YOUR ASSIGNMENT:
Pictures are not part of the copy; retype all the records below exactly.

[Records from a collection]
● ● ● ●
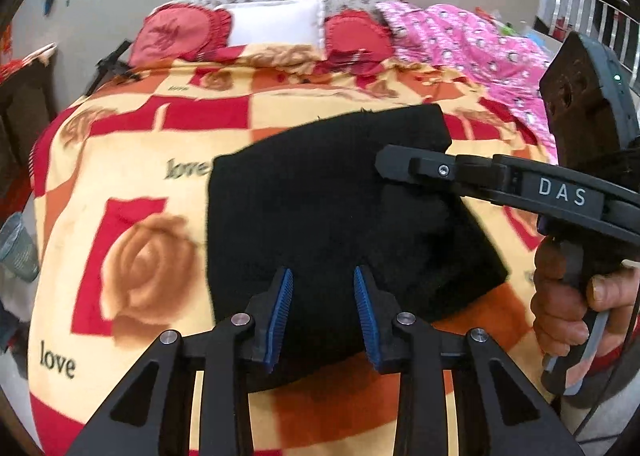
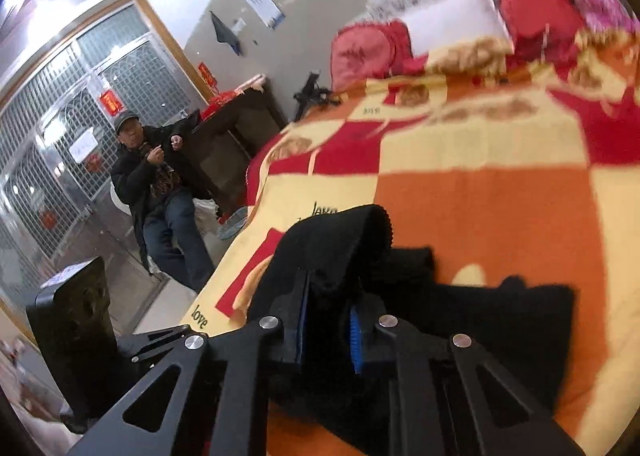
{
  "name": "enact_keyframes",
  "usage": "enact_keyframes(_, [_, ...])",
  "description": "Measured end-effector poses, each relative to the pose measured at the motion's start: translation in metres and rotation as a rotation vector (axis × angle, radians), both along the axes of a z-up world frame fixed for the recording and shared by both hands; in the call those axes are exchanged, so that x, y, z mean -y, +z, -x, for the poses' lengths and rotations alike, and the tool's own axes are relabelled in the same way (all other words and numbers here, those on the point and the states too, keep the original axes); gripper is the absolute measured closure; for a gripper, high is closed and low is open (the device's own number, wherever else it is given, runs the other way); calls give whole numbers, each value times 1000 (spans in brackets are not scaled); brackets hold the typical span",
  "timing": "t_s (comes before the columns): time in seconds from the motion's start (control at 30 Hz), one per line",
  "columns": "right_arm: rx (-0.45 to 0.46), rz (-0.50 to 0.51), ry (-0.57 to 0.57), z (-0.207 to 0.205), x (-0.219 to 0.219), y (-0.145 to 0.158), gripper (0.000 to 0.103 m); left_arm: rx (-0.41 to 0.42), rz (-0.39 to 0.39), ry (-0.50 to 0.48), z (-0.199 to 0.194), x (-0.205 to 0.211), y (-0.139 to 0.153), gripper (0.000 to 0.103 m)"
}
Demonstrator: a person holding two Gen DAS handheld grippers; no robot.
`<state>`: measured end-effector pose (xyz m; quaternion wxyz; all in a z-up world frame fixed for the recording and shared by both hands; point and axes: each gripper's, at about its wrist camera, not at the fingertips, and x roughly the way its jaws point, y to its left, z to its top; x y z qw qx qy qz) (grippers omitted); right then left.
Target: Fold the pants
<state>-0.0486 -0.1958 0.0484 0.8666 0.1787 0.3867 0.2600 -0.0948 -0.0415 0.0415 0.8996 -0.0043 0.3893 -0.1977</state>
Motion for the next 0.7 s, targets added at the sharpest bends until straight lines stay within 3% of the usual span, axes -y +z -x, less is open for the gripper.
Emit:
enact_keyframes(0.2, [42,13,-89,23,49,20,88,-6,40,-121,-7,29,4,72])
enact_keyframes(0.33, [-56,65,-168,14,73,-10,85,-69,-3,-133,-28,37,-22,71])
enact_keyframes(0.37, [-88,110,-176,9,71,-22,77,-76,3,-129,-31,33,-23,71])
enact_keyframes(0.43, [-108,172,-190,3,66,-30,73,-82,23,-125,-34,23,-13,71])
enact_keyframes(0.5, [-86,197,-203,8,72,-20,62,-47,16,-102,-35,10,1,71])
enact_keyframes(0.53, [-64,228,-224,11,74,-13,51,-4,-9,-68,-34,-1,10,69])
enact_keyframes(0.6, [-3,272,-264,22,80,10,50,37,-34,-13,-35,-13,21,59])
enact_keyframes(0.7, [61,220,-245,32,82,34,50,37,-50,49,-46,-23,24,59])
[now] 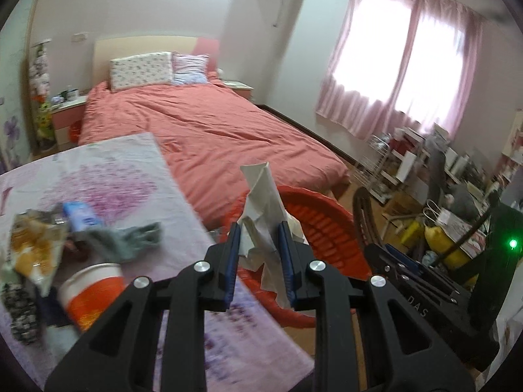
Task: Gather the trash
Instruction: 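Carry both items over the orange basket and open both tools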
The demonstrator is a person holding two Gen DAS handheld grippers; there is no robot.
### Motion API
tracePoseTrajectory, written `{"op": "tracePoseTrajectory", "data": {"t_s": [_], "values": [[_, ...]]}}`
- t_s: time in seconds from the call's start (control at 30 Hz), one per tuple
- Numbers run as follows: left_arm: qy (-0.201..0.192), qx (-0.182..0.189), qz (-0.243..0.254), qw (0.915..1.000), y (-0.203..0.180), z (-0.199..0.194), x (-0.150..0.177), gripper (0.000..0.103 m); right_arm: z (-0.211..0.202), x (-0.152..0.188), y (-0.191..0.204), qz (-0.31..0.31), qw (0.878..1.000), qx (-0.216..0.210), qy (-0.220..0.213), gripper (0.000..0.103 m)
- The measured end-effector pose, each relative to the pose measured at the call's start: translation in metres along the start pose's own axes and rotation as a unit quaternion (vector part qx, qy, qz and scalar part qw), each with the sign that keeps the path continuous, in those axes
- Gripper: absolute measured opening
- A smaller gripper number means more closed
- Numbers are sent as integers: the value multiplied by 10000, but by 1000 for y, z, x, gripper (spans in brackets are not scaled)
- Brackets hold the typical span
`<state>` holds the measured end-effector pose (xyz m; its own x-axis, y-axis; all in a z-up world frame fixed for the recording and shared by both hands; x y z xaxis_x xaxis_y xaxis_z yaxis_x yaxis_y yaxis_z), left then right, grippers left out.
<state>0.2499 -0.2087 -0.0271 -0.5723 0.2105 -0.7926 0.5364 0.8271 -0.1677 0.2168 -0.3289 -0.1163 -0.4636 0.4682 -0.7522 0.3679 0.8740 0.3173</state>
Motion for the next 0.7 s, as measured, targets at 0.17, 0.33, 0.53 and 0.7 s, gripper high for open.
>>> {"op": "tracePoseTrajectory", "data": {"t_s": [0.17,0.33,0.53,0.7], "values": [[135,203,109,9996,-19,32,0,24,11,-5,-19,244,9997,25,5,30],[283,267,148,9991,-30,63,-1,28,24,-12,-32,433,9991,-9,32,30],[450,58,56,9990,-14,82,5,50,34,-13,-38,547,9984,-25,112,50],[539,-173,-37,9984,10,77,11,56,26,-9,-36,507,9986,71,105,50]]}}
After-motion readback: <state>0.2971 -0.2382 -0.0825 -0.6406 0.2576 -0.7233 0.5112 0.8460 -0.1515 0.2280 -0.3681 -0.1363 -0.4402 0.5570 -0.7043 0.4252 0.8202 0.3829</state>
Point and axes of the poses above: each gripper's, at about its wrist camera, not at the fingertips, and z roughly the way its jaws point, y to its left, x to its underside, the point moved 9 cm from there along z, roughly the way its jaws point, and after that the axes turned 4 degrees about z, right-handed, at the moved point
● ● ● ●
EXPECTED OUTPUT:
{
  "name": "enact_keyframes",
  "usage": "enact_keyframes(_, [_, ...])",
  "description": "Measured end-effector poses, each relative to the pose measured at the motion's start: translation in metres and rotation as a rotation vector (axis × angle, radians), both along the axes of a z-up world frame fixed for the recording and shared by both hands; in the call those axes are exchanged, so that x, y, z mean -y, +z, -x, for the poses' lengths and rotations alike, and the tool's own axes are relabelled in the same way (all other words and numbers here, those on the point and the states too, keep the original axes); gripper is the absolute measured closure; for a gripper, high is closed and low is open (the device's own number, wherever else it is given, runs the other way); calls give whole numbers, each value times 1000 (spans in brackets are not scaled); brackets hold the typical span",
  "timing": "t_s (comes before the columns): time in seconds from the motion's start (control at 30 Hz), one per line",
  "columns": "right_arm: rx (-0.45 to 0.46), rz (-0.50 to 0.51), ry (-0.57 to 0.57), z (-0.207 to 0.205), x (-0.219 to 0.219), y (-0.145 to 0.158), gripper (0.000 to 0.103 m); left_arm: rx (-0.41 to 0.42), rz (-0.39 to 0.39), ry (-0.50 to 0.48), z (-0.199 to 0.194), x (-0.205 to 0.211), y (-0.139 to 0.153), gripper (0.000 to 0.103 m)"
}
Demonstrator: a person holding two Gen DAS handheld grippers; no robot.
`<state>`: measured end-effector pose (xyz m; quaternion wxyz; all in a z-up world frame fixed for the recording and shared by both hands; point and axes: each gripper's, at about its wrist camera, not at the fingertips, and x roughly the way its jaws point, y to its left, z to its top; x y z qw qx qy qz) (grippers omitted); right then left.
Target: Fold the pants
<state>-0.0486 -0.1958 0.0484 0.8666 0.1787 0.3867 0.2600 -0.0948 -0.0415 0.0415 0.8996 -0.0043 0.3893 -0.1977</state>
Motion for the next 0.7 s, targets added at the sharpest bends until straight lines stay within 3% of the usual span, axes -y +z -x, less is open for the gripper.
Emit:
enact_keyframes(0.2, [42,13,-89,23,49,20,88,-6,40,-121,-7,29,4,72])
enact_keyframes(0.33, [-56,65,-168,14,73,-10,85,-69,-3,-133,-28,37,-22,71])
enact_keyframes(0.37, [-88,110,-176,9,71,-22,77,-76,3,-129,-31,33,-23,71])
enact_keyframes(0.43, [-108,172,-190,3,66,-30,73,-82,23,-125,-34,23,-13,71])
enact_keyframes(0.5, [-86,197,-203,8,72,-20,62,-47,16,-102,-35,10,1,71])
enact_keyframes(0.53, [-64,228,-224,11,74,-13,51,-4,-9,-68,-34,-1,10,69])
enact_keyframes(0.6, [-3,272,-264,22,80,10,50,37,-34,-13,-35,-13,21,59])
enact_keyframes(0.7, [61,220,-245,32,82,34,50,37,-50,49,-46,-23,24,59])
[now] 
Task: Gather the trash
Instruction: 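Carry both items over the orange basket and open both tools
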The demonstrator is a person holding two Gen DAS handheld grippers; there is no robot.
### Motion API
tracePoseTrajectory, written `{"op": "tracePoseTrajectory", "data": {"t_s": [_], "values": [[_, ...]]}}`
- t_s: time in seconds from the call's start (control at 30 Hz), one per tuple
- Numbers run as follows: left_arm: qy (-0.201..0.192), qx (-0.182..0.189), qz (-0.243..0.254), qw (0.915..1.000), y (-0.203..0.180), z (-0.199..0.194), x (-0.150..0.177), gripper (0.000..0.103 m); right_arm: z (-0.211..0.202), x (-0.152..0.188), y (-0.191..0.204), qz (-0.31..0.31), qw (0.878..1.000), qx (-0.216..0.210), qy (-0.220..0.213), gripper (0.000..0.103 m)
- The measured end-effector pose, each relative to the pose measured at the call's start: translation in metres along the start pose's own axes and rotation as a unit quaternion (vector part qx, qy, qz and scalar part qw), each with the sign that keeps the path continuous, in those axes
- Gripper: absolute measured opening
- A smaller gripper number means more closed
- Numbers are sent as integers: the value multiplied by 10000, but by 1000 for y, z, x, gripper (spans in brackets are not scaled)
- Brackets hold the typical span
`<state>` holds the measured end-effector pose (xyz m; its own x-axis, y-axis; all in a z-up world frame fixed for the recording and shared by both hands; x y z xaxis_x xaxis_y xaxis_z yaxis_x yaxis_y yaxis_z), left then right, grippers left out.
<state>0.2499 -0.2087 -0.0271 -0.5723 0.2105 -0.7926 0.5364 0.8271 -0.1677 0.2168 -0.3289 -0.1163 -0.4636 0.4682 -0.7522 0.3679 0.8740 0.3173</state>
Motion for the next 0.7 s, as measured, targets at 0.17, 0.33, 0.53 and 0.7 s, gripper high for open.
>>> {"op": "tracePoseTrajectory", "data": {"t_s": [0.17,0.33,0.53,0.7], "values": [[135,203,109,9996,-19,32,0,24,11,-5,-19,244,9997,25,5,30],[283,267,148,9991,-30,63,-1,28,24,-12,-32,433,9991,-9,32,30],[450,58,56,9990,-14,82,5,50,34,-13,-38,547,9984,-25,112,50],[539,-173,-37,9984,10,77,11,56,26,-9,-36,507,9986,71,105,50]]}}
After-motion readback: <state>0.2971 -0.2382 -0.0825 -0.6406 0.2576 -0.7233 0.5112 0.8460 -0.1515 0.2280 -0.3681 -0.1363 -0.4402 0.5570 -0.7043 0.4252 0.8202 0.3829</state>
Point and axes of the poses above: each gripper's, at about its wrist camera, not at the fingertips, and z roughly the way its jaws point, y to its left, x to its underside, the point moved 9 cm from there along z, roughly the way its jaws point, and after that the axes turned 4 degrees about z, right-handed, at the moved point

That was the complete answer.